Could you please repeat the data below word for word?
Given information below:
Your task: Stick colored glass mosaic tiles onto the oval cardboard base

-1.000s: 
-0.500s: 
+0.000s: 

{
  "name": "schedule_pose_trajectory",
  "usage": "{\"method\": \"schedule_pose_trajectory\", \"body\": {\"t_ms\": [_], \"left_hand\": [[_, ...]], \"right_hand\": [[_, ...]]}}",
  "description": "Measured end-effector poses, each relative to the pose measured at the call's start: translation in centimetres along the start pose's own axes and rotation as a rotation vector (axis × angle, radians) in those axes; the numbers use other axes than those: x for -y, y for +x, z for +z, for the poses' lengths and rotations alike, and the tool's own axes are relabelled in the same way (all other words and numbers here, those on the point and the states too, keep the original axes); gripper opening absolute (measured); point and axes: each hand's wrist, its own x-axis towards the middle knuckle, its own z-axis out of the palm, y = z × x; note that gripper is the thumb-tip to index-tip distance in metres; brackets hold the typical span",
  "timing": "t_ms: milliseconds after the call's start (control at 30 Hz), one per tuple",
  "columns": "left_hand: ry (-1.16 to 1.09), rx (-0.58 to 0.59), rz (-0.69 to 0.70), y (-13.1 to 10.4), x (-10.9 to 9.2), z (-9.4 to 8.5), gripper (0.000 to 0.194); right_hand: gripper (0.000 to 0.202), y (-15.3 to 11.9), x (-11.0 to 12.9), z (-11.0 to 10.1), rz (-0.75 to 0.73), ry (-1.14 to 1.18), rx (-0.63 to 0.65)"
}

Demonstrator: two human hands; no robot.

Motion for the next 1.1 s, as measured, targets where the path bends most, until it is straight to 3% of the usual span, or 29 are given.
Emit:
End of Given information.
Solved problem:
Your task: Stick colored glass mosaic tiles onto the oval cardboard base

-1.000s: 
-0.500s: 
+0.000s: 

{
  "name": "schedule_pose_trajectory",
  "usage": "{\"method\": \"schedule_pose_trajectory\", \"body\": {\"t_ms\": [_], \"left_hand\": [[_, ...]], \"right_hand\": [[_, ...]]}}",
  "description": "Measured end-effector poses, each relative to the pose measured at the call's start: translation in centimetres along the start pose's own axes and rotation as a rotation vector (axis × angle, radians) in those axes; the numbers use other axes than those: x for -y, y for +x, z for +z, for the poses' lengths and rotations alike, and the tool's own axes are relabelled in the same way (all other words and numbers here, those on the point and the states too, keep the original axes); gripper opening absolute (measured); point and axes: each hand's wrist, its own x-axis towards the middle knuckle, its own z-axis out of the palm, y = z × x; note that gripper is the thumb-tip to index-tip distance in metres; brackets hold the typical span",
  "timing": "t_ms: milliseconds after the call's start (control at 30 Hz), one per tuple",
  "columns": "left_hand: ry (-1.16 to 1.09), rx (-0.58 to 0.59), rz (-0.69 to 0.70), y (-13.1 to 10.4), x (-10.9 to 9.2), z (-9.4 to 8.5), gripper (0.000 to 0.194); right_hand: gripper (0.000 to 0.202), y (-15.3 to 11.9), x (-11.0 to 12.9), z (-11.0 to 10.1), rz (-0.75 to 0.73), ry (-1.14 to 1.18), rx (-0.63 to 0.65)"
}

Demonstrator: two human hands; no robot.

Motion for the next 1.1 s, as measured, targets where the path bends most, until it is straight to 3% of the usual span, or 29 are given.
Emit:

Nothing more remains for this exercise.